Crying for help The dire state of Zimbabwes healthcare system

The dire state of Zimbabwe’s healthcare system, In the video, Ramathuba tells a woman, who she assumes is Zimbabwean because she speaks Shona, that there is a “huge strain” on South Africa’s health budget because “he [President Emmerson Mnangagwa] doesn’t give me money to operate (sic) you guys, and I am operating you with my limited resources. You are killing my health system”. Reacting to the video, Zimbabwean opposition politician, Linda Tsungirirai Masarira, wrote an open letter, which was addressed to the Vice-President and Minister of Health and Childcare, Constantino Chiwenga. Masarira wrote that the Zimbabwean government had failed its people. Government has failed to ensure people’s right to access to affordable, quality and basic healthcare in government hospitals. Most, if not all, public hospitals lack basic antibiotics, painkillers and chronic disease medication. “Considering that the ministry of health gets at least 15% of the national budget, it is perplexing how the ministry of health has continuously failed to provide quality healthcare to the people of Zimbabwe,”

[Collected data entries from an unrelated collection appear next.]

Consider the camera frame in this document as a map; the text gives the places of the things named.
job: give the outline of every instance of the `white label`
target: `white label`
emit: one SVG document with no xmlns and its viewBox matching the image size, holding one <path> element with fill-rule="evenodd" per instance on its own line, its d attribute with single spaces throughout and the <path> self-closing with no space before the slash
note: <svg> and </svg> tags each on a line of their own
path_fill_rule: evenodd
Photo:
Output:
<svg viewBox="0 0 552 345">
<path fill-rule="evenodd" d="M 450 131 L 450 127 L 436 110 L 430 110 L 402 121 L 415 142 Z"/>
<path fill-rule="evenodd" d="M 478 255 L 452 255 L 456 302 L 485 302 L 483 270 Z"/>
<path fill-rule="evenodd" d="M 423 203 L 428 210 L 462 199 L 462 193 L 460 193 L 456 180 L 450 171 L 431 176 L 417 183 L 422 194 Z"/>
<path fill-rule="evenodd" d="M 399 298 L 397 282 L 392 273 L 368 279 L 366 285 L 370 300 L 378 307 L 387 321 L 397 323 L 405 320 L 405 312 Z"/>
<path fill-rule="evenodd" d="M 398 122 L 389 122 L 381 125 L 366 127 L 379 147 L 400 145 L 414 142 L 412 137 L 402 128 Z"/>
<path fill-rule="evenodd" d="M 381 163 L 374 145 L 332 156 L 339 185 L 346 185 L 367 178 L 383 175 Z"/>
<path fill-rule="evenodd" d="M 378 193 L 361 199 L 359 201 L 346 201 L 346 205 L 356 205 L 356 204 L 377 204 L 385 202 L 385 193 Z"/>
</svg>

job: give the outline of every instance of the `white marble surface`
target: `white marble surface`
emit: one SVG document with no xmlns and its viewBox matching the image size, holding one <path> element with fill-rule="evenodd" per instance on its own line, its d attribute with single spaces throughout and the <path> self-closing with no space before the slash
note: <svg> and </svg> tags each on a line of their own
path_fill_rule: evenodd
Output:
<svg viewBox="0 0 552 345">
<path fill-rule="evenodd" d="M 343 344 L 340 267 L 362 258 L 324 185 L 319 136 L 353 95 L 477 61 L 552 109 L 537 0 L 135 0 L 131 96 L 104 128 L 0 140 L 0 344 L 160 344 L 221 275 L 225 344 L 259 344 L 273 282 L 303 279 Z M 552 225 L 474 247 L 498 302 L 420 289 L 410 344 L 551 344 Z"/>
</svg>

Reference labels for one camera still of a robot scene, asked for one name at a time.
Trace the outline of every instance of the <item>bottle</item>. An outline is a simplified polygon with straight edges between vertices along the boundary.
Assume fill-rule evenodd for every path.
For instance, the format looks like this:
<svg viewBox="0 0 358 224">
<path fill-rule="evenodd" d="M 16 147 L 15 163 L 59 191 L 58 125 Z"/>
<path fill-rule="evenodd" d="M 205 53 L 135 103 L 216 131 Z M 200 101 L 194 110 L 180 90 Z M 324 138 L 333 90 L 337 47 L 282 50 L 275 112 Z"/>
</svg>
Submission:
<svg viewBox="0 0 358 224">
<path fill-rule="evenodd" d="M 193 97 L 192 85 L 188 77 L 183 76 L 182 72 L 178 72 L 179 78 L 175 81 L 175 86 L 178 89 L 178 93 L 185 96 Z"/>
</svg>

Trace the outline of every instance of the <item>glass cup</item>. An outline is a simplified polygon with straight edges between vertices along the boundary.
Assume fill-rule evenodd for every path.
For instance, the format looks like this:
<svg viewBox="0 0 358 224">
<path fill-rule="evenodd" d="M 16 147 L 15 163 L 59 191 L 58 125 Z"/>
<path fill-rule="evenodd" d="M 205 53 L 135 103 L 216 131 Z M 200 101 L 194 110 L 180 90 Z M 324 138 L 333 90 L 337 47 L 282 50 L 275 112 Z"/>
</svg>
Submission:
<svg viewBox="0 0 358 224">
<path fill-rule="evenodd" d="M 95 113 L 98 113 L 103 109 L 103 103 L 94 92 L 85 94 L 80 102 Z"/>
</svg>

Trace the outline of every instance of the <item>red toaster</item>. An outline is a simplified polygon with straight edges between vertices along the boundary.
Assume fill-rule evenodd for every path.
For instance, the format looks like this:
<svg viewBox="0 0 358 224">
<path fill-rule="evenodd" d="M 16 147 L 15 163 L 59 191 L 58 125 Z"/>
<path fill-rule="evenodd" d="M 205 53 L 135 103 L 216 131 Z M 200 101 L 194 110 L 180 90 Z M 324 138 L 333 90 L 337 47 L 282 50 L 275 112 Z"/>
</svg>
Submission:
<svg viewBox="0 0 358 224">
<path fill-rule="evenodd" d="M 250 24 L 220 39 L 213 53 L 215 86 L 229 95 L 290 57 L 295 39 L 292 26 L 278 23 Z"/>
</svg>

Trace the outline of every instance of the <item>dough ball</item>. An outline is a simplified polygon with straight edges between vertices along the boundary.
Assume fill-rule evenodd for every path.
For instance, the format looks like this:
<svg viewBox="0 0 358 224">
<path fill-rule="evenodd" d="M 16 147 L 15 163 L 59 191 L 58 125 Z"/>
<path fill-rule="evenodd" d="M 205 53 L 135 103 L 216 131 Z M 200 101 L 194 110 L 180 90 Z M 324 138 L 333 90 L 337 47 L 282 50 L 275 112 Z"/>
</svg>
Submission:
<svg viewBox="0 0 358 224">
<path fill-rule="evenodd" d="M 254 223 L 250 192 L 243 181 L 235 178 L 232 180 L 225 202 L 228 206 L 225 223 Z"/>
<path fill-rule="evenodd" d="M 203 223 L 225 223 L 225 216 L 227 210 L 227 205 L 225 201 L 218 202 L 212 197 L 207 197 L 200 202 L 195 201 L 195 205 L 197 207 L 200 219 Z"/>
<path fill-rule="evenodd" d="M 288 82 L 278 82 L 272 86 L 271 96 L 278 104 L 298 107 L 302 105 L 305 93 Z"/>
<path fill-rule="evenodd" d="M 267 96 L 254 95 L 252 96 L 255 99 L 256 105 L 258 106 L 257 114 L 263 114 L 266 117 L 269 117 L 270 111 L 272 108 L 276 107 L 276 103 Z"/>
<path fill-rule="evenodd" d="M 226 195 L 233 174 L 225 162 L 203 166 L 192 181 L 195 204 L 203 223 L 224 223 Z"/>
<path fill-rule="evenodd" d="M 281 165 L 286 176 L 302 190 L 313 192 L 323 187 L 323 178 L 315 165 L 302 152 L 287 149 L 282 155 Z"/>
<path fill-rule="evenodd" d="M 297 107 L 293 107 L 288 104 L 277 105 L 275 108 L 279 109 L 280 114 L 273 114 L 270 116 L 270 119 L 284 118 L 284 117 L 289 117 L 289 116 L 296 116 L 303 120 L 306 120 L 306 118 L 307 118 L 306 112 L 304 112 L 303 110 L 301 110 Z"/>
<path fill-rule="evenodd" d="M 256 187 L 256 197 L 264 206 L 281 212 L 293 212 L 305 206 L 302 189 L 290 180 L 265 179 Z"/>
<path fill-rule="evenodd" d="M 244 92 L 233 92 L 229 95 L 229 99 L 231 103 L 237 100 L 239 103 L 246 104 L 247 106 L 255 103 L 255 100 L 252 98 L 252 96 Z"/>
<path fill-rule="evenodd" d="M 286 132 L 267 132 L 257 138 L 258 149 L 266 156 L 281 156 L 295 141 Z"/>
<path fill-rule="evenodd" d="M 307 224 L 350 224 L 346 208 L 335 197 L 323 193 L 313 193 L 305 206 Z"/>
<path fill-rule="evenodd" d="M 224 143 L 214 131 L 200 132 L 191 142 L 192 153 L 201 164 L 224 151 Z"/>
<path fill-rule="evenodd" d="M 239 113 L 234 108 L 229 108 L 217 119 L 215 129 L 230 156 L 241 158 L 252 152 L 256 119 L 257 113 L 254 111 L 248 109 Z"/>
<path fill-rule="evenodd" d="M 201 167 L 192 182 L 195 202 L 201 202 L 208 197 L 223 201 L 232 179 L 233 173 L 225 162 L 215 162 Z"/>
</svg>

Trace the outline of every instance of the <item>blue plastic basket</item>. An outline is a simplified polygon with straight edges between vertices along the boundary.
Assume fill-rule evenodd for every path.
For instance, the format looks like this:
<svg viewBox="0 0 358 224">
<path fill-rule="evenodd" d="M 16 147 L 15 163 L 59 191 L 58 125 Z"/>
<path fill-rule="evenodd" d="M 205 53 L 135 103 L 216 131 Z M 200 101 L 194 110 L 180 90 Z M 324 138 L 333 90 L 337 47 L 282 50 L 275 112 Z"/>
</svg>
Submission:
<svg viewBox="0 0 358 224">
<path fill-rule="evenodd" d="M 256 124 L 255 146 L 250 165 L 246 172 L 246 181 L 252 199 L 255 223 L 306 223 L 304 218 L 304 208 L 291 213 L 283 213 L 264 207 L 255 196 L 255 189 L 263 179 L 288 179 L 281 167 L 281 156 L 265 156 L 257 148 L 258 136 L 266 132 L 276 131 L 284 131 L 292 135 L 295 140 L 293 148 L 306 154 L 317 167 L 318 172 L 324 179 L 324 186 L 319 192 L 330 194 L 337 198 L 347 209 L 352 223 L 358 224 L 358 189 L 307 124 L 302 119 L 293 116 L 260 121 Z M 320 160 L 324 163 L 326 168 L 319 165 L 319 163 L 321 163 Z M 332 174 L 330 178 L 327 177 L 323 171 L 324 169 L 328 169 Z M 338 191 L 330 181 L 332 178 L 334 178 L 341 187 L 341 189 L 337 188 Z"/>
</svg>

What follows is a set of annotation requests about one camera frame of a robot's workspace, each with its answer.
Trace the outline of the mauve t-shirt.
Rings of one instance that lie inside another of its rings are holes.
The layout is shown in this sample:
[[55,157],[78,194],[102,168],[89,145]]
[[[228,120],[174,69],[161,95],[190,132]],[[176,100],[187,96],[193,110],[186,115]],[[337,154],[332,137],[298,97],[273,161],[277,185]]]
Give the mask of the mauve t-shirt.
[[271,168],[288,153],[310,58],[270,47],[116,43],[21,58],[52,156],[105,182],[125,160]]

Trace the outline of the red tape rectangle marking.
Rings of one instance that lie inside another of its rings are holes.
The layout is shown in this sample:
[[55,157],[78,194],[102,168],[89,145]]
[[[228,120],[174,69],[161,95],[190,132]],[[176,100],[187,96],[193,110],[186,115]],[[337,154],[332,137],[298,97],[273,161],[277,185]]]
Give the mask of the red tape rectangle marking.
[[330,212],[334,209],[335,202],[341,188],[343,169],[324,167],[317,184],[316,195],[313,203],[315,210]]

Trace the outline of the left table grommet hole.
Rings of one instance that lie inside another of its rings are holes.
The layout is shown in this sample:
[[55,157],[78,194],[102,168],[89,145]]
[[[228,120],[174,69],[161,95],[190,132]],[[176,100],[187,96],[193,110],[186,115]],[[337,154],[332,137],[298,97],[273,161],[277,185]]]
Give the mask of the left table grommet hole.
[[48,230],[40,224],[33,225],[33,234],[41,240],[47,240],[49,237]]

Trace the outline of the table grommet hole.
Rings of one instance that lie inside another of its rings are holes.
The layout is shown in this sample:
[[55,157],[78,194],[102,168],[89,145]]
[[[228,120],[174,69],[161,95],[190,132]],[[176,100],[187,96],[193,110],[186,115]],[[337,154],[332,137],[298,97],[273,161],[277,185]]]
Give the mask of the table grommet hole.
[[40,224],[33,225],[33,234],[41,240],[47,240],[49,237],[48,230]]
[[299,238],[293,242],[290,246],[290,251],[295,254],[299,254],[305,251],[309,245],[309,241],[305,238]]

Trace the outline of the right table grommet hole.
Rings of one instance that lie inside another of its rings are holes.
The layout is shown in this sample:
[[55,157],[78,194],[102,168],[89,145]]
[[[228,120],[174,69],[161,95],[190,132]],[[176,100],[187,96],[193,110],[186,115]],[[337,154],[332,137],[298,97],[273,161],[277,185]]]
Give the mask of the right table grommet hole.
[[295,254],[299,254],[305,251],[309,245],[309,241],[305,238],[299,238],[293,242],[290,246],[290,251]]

The dire state of Zimbabwe’s healthcare system, Chiwenga is in Togo to attend a World Health Organisation global health leaders meeting. By the time of going to press, there was no response from his office. The government’s information secretary, Nick Mangwana, did not take calls. Seeking treatment outside ZimbabweMany Zimbabweans seek medical treatment in the country’s neighbours – South Africa, Botswana and Zambia. While many go to public health facilities, wealthier Zimbabweans seek treatment at private hospitals. In 2019, Section 27’s Sasha Stevenson, writing on Bhekisisa, noted that legislation suggested that foreign nationals from South African Development Community countries should be treated like South Africans, paying for healthcare in public hospitals, based on a means test, which takes into account the individual’s level of income. Fungai Tsuma is one of many Zimbabweans who live in Beitbridge, near Musina in Limpopo, and occasionally seeks treatment in South Africa. Tsuma says South Africa’s public hospitals are equal to, if not better, than private facilities in Zimbabwe. “It’s like going to a private hospital because the healthcare is miles ahead of what’s there at home.